日本プロゴルフ選手権第2日、5番でティーショットを放つ石川遼

 腰痛で離脱していた男子ゴルフの石川遼(24=CASIO)が日本プロ選手権日清カップで5カ月ぶりに実戦復帰した。リハビリ中、腰に負担を掛けないスイングに改造し、ドライバーも新モデルを投入して挑んだ。しかし初日は77、2日目は79をたたいて通算12オーバーで予選落ち。ホールアウト後には「ゴルフになっていない」と肩を落としていた。
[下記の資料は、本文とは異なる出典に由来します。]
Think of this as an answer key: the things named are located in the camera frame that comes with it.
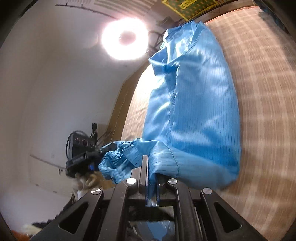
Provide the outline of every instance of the bright light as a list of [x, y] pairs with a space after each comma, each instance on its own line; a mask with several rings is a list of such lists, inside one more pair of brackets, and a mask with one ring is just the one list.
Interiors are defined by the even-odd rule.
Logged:
[[[119, 39], [123, 32], [135, 34], [135, 41], [123, 45]], [[148, 47], [148, 31], [144, 23], [135, 18], [124, 18], [110, 23], [104, 30], [102, 44], [109, 55], [119, 60], [136, 59], [144, 55]]]

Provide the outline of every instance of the black metal bracket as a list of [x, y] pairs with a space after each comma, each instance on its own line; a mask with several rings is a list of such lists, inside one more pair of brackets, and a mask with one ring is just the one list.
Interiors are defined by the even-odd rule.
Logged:
[[[133, 169], [131, 178], [105, 191], [92, 189], [31, 241], [125, 240], [130, 207], [145, 208], [148, 166], [149, 159], [143, 156], [142, 166]], [[166, 176], [158, 181], [158, 204], [174, 207], [178, 241], [266, 241], [210, 188], [194, 190]], [[142, 214], [141, 218], [153, 217]]]

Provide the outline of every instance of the screw head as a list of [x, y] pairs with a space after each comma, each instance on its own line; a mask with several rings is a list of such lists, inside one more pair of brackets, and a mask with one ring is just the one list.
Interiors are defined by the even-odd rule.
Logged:
[[101, 189], [100, 189], [100, 188], [93, 188], [93, 189], [91, 190], [91, 193], [92, 193], [93, 195], [98, 195], [98, 194], [100, 194], [100, 192], [101, 192]]
[[172, 184], [172, 185], [174, 185], [174, 184], [176, 184], [178, 181], [177, 181], [177, 179], [175, 179], [175, 178], [170, 178], [169, 180], [168, 180], [168, 183], [169, 184]]
[[128, 179], [126, 180], [126, 182], [127, 182], [128, 184], [135, 184], [135, 183], [137, 182], [137, 180], [136, 180], [135, 178], [133, 178], [133, 177], [130, 177], [130, 178], [128, 178]]
[[204, 188], [204, 189], [203, 189], [203, 192], [204, 192], [204, 194], [209, 195], [209, 194], [211, 194], [213, 191], [212, 191], [212, 189], [210, 189], [210, 188]]

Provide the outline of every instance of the ceiling vent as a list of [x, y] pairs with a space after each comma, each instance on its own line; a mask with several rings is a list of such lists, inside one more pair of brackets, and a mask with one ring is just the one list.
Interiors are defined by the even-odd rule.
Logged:
[[114, 17], [142, 18], [157, 0], [58, 0], [58, 5], [87, 8], [89, 10], [113, 13]]

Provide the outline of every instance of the blue garment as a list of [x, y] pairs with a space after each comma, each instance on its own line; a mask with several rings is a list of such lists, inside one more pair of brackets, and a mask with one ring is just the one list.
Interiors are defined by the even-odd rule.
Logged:
[[151, 92], [143, 138], [117, 142], [99, 169], [118, 183], [149, 155], [149, 197], [155, 174], [196, 189], [227, 186], [239, 173], [240, 122], [230, 70], [213, 33], [202, 23], [168, 29], [149, 59], [159, 79]]

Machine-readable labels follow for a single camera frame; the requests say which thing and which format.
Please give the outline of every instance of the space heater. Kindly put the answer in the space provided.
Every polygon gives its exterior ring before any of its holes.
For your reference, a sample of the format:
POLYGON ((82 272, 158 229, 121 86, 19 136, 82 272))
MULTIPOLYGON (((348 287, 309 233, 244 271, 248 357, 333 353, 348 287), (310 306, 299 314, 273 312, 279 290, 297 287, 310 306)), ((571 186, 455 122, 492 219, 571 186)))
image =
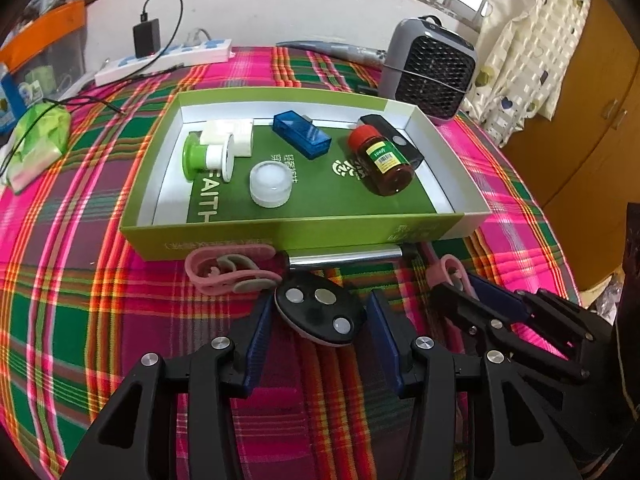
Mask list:
POLYGON ((389 44, 378 95, 416 105, 436 122, 448 121, 471 87, 477 60, 474 46, 443 28, 436 16, 402 20, 389 44))

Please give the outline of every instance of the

 不振の原因がショットにあったことは確か。ドライバーなどウッドもアイアン同様にダウンブローに打っていたが、再三左に引っ掛けてピンチに陥った。しかし振り返ってみると、優勝した昨年9月のANAオープンでもティーショットを大きく曲げて林に打ち込む場面は何度もあった。

 違ったのはそこからのリカバリー力。ANAオープンでは木の間を通してインテンショナルに曲げた球を打ってグリーンをとらえていた。だが今回、そういう「起死回生の1打」がなかった。

 技術の問題というより判断力、決断力の問題だったのではないか。印象に残るのは2日目の8番パー5。2打目を右の林に入れた。ピン方向に視界は開けていたが、球を高く上げれば木の葉に当たる危険性があった。

 石川は、何度か頭上を見上げてからクラブを決めた。どのくらいの角度で打ち出せば木の葉に当たらないか考えていたはずだ。しかし打った球は木の葉に当たってグリーン手前のバンカーに落ちた。このホールは結局ダブルボギー。ほんの少し左を向いて花道方向を狙えばパーで上がる確率は十分にあった。明らかに判断ミスだったと思う。ショットのイメージをしっかりと描ききれずに打ったようにも見えた。

 腰の痛みは癒えた。しかし自分のゴルフに対する自信は回復していないし、勝負できる状態になっていない。ロープの外からはそういうふうに見えた。 (福永 稔彦)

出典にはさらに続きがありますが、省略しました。